→ Required action
Determine how many lines in the entries below hold "pixels". Respond with that number only.

(Stored records)
※ ※ ※

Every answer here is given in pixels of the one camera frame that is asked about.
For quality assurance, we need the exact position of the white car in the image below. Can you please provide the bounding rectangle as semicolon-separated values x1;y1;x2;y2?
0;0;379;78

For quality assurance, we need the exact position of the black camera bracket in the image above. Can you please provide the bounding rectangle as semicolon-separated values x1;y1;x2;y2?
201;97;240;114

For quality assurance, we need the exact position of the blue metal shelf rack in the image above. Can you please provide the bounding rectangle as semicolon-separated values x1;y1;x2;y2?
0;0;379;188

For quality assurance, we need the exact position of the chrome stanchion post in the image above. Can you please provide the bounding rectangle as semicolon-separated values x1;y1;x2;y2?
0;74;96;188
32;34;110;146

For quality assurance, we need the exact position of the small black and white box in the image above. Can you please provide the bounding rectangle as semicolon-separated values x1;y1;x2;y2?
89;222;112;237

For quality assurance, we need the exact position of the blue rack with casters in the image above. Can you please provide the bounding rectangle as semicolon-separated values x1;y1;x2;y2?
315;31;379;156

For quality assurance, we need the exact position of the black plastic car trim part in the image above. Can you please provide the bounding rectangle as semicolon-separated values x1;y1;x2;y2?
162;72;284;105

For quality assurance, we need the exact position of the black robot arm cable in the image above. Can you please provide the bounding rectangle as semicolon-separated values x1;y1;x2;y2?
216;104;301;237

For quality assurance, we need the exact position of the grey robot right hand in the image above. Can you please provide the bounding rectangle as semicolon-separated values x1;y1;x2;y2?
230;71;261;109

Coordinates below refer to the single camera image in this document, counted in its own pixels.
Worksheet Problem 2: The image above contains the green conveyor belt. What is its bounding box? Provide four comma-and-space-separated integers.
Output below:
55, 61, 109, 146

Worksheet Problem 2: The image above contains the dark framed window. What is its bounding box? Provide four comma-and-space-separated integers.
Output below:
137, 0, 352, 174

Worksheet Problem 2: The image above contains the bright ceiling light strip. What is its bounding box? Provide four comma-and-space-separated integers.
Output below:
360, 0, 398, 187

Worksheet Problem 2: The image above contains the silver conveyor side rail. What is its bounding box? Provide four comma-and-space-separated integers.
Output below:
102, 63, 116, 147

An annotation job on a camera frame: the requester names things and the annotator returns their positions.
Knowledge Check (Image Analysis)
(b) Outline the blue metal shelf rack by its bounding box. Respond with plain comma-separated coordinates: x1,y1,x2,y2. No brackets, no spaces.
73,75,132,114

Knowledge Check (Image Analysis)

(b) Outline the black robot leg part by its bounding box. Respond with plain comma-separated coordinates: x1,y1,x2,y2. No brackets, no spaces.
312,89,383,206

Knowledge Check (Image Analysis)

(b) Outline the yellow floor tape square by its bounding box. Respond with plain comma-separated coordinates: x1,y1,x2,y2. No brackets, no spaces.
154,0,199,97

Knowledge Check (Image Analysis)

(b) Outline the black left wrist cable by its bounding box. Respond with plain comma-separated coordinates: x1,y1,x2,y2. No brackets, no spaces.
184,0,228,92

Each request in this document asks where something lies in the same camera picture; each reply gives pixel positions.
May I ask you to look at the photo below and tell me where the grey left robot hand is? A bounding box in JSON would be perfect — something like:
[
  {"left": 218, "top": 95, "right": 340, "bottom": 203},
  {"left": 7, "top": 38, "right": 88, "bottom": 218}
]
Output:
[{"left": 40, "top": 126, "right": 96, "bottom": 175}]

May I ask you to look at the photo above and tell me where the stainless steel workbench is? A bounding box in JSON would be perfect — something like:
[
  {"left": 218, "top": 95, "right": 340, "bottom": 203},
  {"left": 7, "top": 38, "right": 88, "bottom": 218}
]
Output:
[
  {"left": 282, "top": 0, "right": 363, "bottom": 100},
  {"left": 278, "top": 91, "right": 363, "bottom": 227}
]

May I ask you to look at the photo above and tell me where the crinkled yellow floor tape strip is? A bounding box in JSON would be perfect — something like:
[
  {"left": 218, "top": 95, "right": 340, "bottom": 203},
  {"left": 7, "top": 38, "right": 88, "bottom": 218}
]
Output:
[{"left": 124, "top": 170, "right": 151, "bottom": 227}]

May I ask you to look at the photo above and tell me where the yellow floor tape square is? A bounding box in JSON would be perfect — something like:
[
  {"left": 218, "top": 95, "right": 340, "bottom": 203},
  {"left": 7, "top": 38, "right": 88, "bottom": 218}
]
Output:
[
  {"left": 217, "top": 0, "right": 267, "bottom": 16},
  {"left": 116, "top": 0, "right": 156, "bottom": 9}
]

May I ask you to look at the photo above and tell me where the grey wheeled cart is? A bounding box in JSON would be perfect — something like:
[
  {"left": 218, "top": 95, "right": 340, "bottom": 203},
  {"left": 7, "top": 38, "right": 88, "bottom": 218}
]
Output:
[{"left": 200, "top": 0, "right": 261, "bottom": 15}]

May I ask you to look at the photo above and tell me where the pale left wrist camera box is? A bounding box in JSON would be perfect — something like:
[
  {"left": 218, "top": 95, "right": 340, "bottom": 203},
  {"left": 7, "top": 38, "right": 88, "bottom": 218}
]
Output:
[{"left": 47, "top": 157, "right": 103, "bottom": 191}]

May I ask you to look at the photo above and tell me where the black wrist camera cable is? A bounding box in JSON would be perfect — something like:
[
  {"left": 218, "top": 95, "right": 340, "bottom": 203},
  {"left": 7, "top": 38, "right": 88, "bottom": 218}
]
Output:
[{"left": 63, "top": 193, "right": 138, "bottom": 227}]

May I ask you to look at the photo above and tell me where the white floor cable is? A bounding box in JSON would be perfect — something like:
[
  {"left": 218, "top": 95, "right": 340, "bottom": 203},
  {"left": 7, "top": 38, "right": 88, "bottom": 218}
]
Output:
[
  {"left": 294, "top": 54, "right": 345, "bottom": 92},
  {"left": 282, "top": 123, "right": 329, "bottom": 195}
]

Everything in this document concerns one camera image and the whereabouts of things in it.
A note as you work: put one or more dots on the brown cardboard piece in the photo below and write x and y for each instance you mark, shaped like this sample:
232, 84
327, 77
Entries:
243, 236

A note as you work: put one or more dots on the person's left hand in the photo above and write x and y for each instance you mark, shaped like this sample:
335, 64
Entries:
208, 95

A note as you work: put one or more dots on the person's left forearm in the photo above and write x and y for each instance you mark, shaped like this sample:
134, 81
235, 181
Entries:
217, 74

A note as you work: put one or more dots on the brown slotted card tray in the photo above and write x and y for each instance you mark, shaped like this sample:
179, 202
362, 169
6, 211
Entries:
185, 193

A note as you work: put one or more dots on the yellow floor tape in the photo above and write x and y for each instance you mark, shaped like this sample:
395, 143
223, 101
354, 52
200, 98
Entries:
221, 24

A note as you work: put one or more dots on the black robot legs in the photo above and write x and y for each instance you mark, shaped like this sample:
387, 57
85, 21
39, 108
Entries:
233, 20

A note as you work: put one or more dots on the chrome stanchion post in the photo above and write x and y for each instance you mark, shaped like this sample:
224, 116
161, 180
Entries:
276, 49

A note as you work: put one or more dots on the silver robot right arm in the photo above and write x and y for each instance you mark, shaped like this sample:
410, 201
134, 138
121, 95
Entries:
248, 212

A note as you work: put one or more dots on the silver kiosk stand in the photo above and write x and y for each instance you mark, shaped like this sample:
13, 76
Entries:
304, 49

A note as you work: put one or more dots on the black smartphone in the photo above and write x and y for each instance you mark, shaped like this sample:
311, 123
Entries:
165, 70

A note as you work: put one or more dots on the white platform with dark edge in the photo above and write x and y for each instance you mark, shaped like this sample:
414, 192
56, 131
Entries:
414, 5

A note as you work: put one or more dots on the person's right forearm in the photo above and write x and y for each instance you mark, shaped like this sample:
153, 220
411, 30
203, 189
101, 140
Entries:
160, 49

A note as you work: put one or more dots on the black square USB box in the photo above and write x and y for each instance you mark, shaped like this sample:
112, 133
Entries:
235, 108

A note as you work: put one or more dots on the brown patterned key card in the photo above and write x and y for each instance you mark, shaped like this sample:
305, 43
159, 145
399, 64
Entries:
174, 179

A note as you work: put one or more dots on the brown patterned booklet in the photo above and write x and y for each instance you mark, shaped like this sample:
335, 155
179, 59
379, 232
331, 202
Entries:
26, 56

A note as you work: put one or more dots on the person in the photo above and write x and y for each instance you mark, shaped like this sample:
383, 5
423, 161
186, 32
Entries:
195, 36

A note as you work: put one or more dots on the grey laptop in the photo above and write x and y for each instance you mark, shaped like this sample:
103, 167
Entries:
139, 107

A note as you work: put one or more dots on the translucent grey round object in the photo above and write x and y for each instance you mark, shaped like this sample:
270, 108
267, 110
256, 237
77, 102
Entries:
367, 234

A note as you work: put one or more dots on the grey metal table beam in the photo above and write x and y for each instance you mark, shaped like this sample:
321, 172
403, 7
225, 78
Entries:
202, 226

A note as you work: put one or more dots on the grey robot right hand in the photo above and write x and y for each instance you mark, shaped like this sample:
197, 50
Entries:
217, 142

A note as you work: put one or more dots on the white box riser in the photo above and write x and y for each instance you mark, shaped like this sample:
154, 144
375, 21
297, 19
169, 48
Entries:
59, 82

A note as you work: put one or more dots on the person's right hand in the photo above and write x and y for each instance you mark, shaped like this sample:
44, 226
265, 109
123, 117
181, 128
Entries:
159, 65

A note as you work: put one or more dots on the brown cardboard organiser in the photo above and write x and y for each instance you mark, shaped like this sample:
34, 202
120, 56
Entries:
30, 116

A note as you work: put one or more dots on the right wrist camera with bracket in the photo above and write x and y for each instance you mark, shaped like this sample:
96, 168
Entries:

※ ※ ※

→ The completed task
2